For a self-employed person or a key business director, the ability to get treatment quickly and return to work sooner is not just a convenience; it's a strategic advantage. It minimises downtime and financial loss. When combined with a robust Income Protection plan, PMI creates a comprehensive shield: the PMI gets you treated quickly, and the IP covers your income while it happens.

The Ultimate Growth Hack: Proactive Wellbeing

The most effective way to secure your future self is to invest in your present-day health. A healthy lifestyle not only reduces your risk of needing to claim on a policy but also directly fuels your energy, focus, and capacity for growth.

Modern insurers recognise this. Many now offer value-added benefits that actively support your wellbeing:

  • Virtual GP Services: 24/7 access to a GP via phone or video call.
  • Mental Health Support: Access to counselling sessions and mental wellbeing apps.
  • Fitness and Nutrition Programmes: Discounts on gym memberships and access to health coaching.
  • Second Medical Opinion Services: Get a world-leading expert to review your diagnosis and treatment plan.

These benefits transform your insurance policy from a passive document into an active partner in your health.

At WeCovr, we believe in going a step further. We understand that good health is the foundation of a thriving life. That's why, in addition to helping our clients find the perfect protection plan by comparing quotes from all the UK's leading insurers, we also provide them with complimentary access to CalorieHero, our proprietary AI-powered calorie and nutrition tracking app. It’s a small way we can support your daily wellness journey, reinforcing our commitment to your holistic wellbeing, not just your financial security.

Advanced Planning: The Gift Inter Vivos

For those in the fortunate position of being able to pass on wealth, planning for Inheritance Tax (IHT) is a crucial step. A "Gift Inter Vivos" (GIV) policy is a specialised life insurance plan designed for this purpose.
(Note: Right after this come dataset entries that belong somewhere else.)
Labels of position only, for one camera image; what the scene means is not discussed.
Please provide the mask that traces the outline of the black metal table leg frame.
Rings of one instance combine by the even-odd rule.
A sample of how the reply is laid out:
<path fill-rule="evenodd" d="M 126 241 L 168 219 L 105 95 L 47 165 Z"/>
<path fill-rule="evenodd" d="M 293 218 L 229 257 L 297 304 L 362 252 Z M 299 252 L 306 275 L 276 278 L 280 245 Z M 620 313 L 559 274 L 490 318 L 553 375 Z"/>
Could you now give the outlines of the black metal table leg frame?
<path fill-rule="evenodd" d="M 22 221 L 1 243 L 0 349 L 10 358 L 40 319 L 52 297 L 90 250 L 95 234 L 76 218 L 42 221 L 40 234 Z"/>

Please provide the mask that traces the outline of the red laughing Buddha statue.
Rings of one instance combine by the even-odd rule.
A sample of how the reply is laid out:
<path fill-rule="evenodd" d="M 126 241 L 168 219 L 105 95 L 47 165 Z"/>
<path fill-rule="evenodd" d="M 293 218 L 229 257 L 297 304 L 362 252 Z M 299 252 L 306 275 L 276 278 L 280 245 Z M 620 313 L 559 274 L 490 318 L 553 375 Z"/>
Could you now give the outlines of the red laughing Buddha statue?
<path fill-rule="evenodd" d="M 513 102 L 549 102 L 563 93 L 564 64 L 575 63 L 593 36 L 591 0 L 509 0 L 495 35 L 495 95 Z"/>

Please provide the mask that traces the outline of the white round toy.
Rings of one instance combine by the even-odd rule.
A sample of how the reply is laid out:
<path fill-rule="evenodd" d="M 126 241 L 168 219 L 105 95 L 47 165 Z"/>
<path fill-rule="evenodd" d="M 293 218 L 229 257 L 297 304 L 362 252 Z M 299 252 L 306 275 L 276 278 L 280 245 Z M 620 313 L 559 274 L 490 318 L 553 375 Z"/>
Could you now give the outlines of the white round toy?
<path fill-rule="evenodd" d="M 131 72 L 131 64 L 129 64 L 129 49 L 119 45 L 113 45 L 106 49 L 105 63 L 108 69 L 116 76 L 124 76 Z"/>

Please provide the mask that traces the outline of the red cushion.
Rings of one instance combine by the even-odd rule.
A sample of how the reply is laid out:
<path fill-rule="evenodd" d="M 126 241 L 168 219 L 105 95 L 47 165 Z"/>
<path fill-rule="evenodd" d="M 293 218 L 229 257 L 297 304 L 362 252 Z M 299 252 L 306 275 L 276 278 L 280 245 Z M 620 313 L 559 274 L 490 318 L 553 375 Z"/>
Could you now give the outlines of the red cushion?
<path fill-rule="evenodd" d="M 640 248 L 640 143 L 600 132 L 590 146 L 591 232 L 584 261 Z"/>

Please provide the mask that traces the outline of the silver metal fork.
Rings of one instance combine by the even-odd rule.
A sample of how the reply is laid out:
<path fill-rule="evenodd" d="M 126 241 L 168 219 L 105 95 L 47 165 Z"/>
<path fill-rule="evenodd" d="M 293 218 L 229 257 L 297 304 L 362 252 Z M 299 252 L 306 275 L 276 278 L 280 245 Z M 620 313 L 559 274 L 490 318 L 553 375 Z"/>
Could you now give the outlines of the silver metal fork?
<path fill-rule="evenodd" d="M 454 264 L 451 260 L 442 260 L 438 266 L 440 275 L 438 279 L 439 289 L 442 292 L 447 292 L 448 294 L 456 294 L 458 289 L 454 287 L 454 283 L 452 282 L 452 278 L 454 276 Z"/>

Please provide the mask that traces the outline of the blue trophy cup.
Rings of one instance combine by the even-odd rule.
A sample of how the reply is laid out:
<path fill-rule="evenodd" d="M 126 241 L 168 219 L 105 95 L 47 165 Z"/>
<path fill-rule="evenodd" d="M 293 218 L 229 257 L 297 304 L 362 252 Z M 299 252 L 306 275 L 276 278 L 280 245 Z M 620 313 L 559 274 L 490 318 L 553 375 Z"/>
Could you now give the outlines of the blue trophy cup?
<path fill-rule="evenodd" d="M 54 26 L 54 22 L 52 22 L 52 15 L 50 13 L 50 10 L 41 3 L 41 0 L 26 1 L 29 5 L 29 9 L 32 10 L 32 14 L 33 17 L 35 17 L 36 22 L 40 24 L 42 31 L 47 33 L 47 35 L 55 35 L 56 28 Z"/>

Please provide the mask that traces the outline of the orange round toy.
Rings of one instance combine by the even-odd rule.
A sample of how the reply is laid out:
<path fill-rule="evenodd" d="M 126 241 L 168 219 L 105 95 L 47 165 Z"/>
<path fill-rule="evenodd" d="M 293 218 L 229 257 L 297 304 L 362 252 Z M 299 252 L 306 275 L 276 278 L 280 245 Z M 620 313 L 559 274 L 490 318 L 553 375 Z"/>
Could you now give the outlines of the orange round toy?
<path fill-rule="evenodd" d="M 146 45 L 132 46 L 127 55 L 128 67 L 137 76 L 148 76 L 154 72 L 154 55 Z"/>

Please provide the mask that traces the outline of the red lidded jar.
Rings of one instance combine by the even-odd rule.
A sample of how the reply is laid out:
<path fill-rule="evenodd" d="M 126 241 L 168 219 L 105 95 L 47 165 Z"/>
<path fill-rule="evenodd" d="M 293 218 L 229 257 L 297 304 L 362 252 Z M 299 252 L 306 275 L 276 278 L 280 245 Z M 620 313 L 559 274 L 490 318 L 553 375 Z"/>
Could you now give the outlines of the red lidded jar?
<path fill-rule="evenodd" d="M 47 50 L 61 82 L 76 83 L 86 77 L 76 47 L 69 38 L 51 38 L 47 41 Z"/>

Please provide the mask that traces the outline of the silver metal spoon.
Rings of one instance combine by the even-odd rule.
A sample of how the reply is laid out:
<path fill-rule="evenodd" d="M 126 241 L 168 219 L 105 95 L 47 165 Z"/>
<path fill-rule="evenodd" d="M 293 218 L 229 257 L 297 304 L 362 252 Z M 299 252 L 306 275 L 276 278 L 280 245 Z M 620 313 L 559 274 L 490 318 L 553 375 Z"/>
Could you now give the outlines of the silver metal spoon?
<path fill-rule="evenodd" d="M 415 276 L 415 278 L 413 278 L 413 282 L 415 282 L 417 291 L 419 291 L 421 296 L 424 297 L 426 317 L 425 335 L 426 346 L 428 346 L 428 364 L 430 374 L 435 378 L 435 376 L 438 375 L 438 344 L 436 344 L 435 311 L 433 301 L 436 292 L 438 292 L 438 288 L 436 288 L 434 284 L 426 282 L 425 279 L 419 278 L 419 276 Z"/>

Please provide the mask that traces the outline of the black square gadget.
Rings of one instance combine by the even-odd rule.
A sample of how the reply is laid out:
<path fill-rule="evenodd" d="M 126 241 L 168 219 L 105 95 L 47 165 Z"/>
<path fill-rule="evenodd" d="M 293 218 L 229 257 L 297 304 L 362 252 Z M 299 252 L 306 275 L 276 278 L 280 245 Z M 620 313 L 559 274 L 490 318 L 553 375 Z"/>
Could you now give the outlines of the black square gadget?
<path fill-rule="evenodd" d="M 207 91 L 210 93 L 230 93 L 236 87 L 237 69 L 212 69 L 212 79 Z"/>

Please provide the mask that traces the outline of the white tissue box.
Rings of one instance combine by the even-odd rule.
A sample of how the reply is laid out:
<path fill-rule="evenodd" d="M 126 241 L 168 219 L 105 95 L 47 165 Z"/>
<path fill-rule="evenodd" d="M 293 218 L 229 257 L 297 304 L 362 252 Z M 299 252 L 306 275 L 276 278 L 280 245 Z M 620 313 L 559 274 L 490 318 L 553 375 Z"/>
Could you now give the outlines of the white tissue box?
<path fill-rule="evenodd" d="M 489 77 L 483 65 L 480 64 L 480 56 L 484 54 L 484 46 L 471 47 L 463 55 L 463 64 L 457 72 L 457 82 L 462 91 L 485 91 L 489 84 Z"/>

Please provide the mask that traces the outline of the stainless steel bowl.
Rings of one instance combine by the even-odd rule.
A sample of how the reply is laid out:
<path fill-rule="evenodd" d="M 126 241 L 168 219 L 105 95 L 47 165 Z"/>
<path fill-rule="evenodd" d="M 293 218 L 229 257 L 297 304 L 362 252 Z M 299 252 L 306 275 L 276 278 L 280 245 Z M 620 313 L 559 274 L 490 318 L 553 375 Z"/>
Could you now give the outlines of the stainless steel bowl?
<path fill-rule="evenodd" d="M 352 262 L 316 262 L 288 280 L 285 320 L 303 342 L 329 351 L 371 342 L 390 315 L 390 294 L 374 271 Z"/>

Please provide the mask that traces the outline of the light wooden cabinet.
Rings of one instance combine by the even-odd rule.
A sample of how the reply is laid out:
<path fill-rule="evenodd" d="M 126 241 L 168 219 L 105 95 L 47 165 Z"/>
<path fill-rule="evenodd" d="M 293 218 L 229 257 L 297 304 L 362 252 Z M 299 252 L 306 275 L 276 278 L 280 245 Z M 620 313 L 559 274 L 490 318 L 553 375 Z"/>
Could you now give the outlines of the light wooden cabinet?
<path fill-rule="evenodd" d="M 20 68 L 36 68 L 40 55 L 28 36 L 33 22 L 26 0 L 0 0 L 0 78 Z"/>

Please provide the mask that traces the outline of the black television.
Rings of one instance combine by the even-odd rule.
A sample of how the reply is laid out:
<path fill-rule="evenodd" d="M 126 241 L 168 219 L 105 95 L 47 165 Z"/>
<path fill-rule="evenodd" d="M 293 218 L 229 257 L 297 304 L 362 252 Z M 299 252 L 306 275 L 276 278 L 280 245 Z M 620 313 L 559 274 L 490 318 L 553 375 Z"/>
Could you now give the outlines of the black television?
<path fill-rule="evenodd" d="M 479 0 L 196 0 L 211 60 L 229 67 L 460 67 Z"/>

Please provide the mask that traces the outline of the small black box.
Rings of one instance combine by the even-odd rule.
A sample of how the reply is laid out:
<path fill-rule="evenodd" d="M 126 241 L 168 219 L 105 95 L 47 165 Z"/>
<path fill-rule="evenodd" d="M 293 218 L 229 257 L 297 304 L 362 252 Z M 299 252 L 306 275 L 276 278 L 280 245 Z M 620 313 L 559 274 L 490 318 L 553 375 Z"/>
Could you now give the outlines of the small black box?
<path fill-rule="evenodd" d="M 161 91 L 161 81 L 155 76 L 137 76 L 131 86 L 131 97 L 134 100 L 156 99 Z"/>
In the UK, if you gift a significant asset (like money or property) and then pass away within seven years, that gift may still be subject to IHT. This can leave your beneficiaries with an unexpected and substantial tax bill.

A GIV policy is a specific type of life insurance that provides a lump sum to cover this potential IHT liability. The policy's term is set for seven years, and the cover amount typically decreases over that period, mirroring the tapering relief provided by HMRC on the gift. It’s a smart, precise tool that ensures your gift is received in full, exactly as you intended.

Making It Happen: How to Build Your Financial Armour

Feeling inspired is one thing; taking action is another. Here’s a simple, practical framework for building your own fortress of financial resilience.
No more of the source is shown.